David G. Brooks1, Andrew M. Lee1, Heidi Elsaesser1, Dorian B. McGavern1, and Michael B.A. Oldstone1,2

1 Viral-Immunobiology Laboratory, Department of Molecular and Integrative Neuroscience, and 2 Department of Infectology, The Scripps Research Institute, La Jolla, CA 92037

CORRESPONDENCE David G. Brooks: dbrooks{at}scripps.edu

Therapeutic vaccination is a potentially powerful strategy to establish immune control and eradicate persistent viral infections. Large and multifunctional antiviral T cell responses are associated with control of viral persistence; however, for reasons that were mostly unclear, current therapeutic vaccination approaches to restore T cell immunity and control viral infection have been ineffective. Herein, we confirmed that neutralization of the immunosuppressive factor interleukin (IL)-10 stimulated T cell responses and improved control of established persistent lymphocytic choriomeningitis virus (LCMV) infection. Importantly, blockade of IL-10 also allowed an otherwise ineffective therapeutic DNA vaccine to further stimulate antiviral immunity, thereby increasing T cell responses and enhancing clearance of persistent LCMV replication.
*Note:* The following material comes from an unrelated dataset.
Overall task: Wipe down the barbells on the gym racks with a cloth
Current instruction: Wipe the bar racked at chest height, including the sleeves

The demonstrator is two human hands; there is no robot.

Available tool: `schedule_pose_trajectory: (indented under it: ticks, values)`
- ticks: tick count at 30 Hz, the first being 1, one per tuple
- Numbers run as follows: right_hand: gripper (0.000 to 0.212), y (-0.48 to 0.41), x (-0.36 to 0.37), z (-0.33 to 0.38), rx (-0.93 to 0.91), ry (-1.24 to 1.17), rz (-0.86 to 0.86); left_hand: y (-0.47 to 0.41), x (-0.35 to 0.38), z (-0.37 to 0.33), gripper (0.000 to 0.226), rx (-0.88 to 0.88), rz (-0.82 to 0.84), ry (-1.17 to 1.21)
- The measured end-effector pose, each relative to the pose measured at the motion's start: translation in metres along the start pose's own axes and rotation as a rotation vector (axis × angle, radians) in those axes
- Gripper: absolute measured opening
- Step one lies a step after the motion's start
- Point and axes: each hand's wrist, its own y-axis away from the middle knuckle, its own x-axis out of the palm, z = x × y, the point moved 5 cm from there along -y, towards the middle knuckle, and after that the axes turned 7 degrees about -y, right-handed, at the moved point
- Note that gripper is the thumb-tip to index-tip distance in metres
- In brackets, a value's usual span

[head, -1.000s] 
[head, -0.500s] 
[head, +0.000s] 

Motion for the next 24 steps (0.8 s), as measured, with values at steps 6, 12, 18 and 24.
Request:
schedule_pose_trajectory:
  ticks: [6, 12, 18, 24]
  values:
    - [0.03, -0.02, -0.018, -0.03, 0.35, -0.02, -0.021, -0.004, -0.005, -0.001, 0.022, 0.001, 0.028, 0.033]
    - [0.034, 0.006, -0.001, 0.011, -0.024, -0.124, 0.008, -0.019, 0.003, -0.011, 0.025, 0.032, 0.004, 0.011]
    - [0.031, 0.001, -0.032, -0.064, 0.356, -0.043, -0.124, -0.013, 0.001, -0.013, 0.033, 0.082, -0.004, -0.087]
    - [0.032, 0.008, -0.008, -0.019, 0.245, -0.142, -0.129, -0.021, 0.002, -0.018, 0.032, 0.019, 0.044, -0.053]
We therefore propose that a reason that current therapeutic vaccination strategies fail to resurrect/sustain T cell responses is because they do not alleviate the immunosuppressive environment. Consequently, blocking key suppressive factors could render ineffective vaccines more efficient at improving T cell immunity, and thereby allow immune-mediated control of persistent viral infection.